**YOUR TASK**:
Retype exactly what appears below from the line containing "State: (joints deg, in" down to the line containing "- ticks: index", keeping both end lines. Do not include pictures.
-- EXTRACTED INFORMATION follows --
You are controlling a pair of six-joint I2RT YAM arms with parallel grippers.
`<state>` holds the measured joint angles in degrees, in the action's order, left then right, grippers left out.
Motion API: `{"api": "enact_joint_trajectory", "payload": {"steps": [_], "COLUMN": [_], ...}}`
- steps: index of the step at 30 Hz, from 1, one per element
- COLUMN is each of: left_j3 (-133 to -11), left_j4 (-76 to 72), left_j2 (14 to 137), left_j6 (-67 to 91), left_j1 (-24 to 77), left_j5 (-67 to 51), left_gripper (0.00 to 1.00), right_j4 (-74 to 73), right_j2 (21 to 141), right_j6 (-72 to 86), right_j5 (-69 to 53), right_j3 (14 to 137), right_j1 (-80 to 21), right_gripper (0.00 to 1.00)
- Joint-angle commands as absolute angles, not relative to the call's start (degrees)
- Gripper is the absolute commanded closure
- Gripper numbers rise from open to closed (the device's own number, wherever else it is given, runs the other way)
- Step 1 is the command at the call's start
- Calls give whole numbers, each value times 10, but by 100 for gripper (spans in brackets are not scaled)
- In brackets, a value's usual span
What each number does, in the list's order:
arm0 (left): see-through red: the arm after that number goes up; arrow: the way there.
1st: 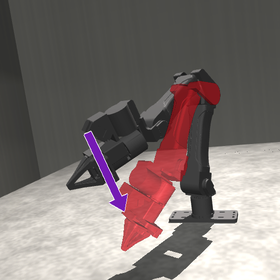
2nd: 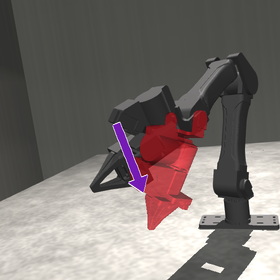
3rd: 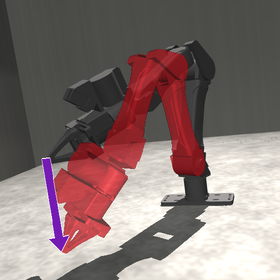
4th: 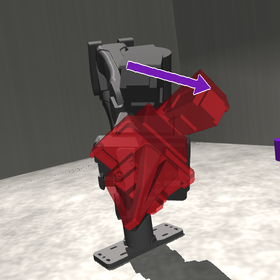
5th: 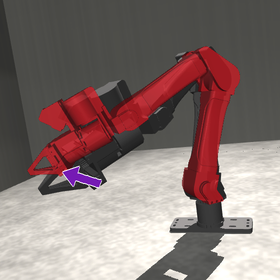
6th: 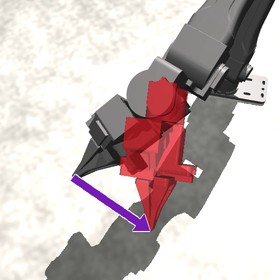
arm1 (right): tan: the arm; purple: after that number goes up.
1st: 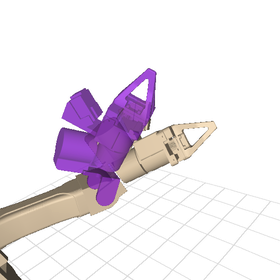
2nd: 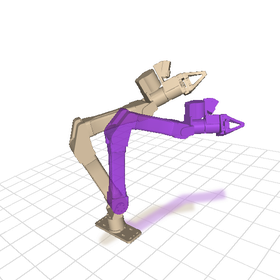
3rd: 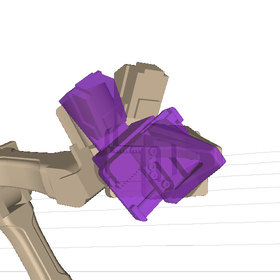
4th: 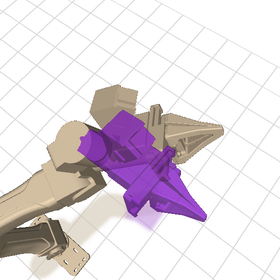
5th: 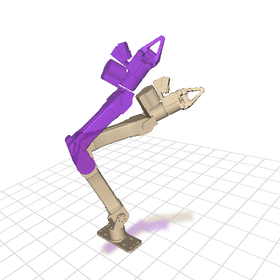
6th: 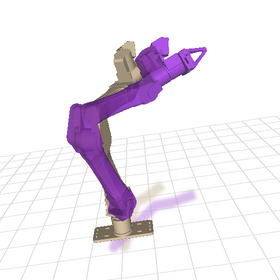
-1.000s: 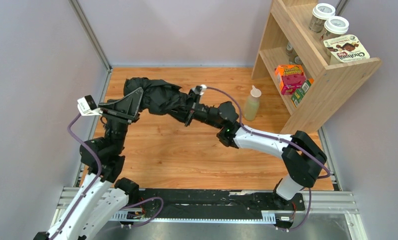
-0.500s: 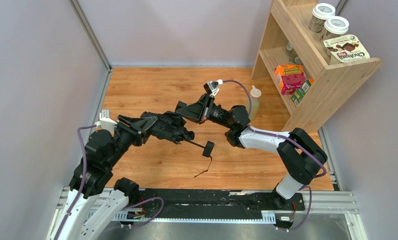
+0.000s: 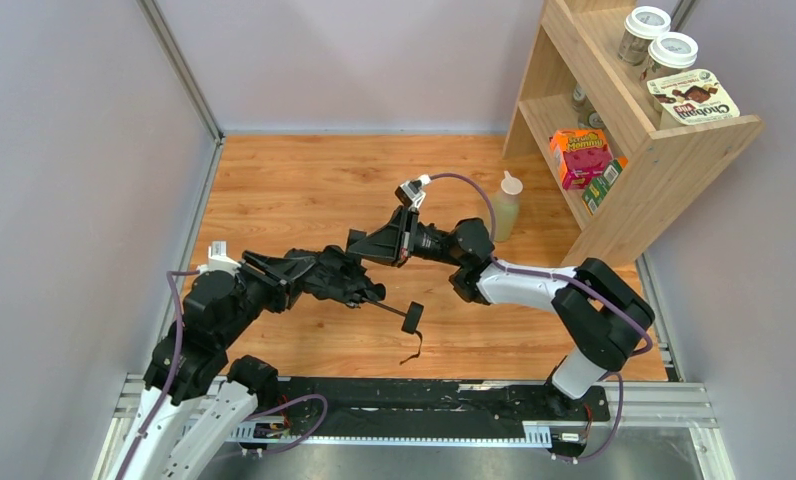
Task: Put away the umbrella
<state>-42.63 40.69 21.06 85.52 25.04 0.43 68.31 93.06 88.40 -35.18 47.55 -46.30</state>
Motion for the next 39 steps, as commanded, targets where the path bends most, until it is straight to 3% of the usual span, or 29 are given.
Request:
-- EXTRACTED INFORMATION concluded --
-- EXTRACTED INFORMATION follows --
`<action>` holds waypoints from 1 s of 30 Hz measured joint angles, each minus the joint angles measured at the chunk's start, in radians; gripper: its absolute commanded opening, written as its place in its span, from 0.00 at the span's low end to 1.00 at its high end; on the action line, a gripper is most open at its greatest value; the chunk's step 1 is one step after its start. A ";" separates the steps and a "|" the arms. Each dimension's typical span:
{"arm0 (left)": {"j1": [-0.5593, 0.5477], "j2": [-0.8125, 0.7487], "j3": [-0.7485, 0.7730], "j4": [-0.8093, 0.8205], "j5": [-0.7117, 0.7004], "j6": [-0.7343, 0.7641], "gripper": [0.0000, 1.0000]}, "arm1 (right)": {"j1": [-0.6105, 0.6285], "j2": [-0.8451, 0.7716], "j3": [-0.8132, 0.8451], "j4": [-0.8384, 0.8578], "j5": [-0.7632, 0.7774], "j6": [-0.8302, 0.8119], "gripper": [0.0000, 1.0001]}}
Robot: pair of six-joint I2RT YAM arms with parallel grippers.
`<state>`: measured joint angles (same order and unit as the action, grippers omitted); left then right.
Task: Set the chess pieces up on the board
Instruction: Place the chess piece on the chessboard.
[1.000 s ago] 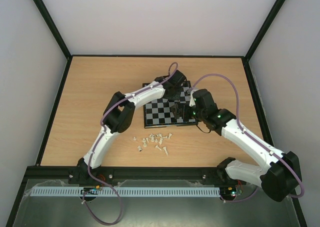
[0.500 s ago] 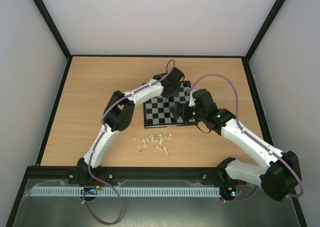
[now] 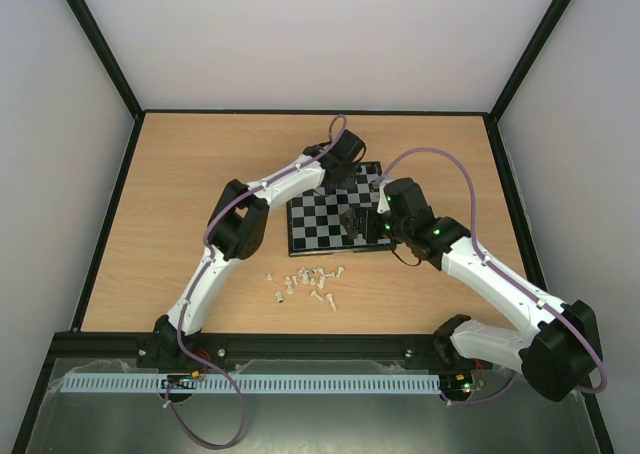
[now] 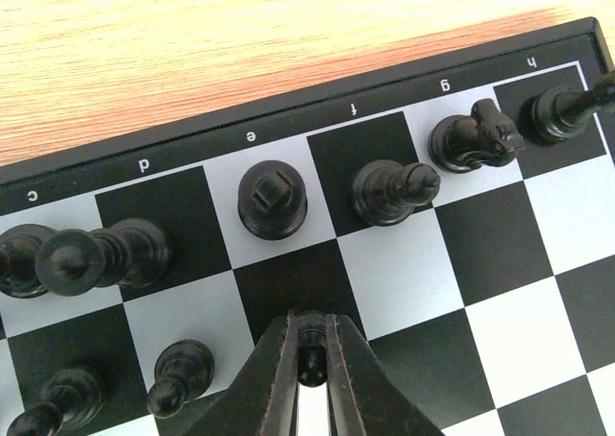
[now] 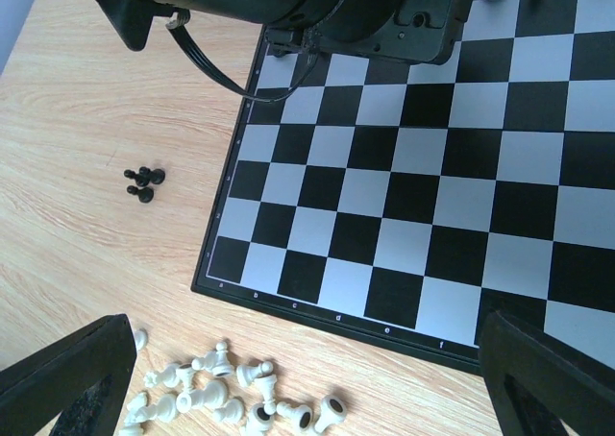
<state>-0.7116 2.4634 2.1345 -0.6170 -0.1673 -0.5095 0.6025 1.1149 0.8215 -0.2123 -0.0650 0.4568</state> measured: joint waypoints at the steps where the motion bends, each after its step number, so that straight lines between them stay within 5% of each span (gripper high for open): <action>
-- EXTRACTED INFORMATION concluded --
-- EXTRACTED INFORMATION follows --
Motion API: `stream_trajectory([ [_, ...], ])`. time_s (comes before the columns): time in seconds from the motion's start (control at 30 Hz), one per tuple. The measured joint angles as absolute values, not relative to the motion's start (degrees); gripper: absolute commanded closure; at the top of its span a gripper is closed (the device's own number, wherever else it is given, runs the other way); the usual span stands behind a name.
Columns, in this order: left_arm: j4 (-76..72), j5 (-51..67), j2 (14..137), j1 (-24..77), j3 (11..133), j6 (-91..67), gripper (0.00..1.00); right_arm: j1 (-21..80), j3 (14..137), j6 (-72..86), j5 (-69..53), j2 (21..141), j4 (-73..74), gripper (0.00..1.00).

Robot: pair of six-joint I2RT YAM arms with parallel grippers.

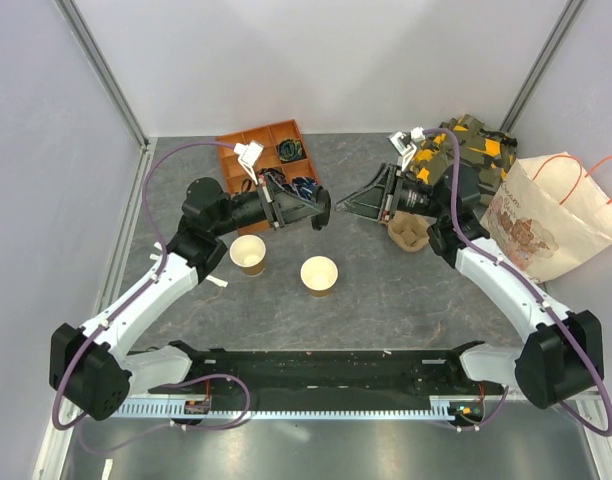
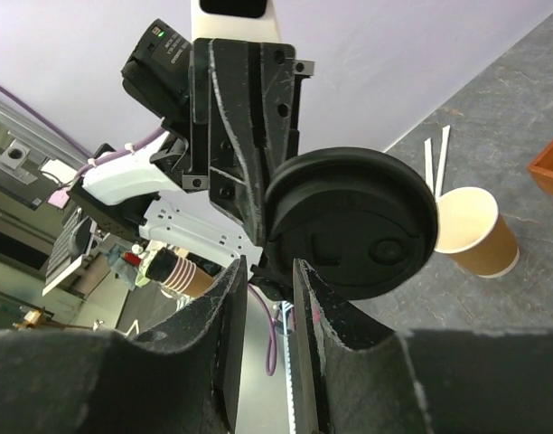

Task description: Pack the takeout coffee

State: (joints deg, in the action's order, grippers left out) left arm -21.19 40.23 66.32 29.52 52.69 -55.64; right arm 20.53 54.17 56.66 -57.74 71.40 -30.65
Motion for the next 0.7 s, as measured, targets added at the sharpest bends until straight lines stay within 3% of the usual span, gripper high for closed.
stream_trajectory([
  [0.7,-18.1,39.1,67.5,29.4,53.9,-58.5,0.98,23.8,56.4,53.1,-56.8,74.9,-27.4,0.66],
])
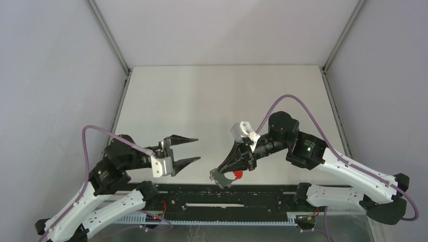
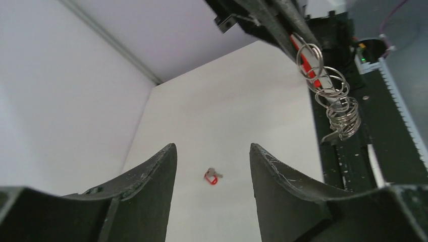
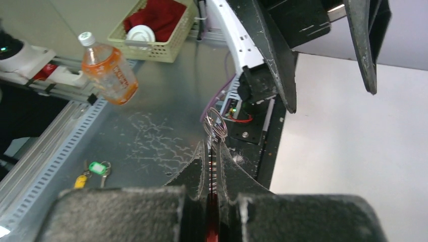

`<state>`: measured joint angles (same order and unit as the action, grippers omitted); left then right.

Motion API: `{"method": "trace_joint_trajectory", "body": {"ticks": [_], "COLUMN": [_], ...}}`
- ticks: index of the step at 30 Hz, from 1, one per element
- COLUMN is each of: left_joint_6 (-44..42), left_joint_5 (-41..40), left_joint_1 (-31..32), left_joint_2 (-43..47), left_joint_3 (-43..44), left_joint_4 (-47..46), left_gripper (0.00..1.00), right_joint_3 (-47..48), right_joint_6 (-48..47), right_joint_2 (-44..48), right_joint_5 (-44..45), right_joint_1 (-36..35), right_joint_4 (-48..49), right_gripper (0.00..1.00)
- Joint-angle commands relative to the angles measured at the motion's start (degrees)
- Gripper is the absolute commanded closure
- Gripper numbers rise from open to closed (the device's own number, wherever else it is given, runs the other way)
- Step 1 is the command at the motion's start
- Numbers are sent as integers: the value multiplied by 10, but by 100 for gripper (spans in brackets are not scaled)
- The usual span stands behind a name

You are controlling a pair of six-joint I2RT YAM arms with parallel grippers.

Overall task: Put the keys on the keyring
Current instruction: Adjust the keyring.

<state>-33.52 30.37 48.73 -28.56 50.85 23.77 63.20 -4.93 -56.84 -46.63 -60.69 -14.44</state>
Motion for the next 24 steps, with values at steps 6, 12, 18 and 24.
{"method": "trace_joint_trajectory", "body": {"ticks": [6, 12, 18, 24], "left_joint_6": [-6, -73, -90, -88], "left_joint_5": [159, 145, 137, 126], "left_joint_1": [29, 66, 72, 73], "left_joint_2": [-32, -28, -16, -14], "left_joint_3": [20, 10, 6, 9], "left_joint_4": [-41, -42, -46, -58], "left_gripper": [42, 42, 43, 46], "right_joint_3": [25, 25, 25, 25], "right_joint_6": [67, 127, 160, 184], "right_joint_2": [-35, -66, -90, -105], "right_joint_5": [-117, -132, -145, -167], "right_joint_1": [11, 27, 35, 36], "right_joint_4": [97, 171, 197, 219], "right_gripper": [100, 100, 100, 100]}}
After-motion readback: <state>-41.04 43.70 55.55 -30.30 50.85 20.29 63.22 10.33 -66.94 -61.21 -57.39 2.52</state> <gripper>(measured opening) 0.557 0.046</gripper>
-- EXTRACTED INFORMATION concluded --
**RESULT FOR THIS TASK**:
State: (joints deg, in the action's order, grippers left out) left arm -21.19 40.23 66.32 29.52 52.69 -55.64; right arm 20.53 54.17 56.66 -57.74 71.40 -30.65
Motion for the next 0.7 s, as measured, targets added at the sharpest bends until straight lines stay within 3% of the usual span, gripper high for closed.
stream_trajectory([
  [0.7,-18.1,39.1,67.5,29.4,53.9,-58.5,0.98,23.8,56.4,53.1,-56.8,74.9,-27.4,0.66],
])

`<state>`: measured joint angles (same order and unit as the action, grippers omitted); left then right.

Motion API: `{"method": "trace_joint_trajectory", "body": {"ticks": [_], "COLUMN": [_], ...}}`
- ticks: index of the step at 30 Hz, from 1, one per element

Work on this exercise has been finished.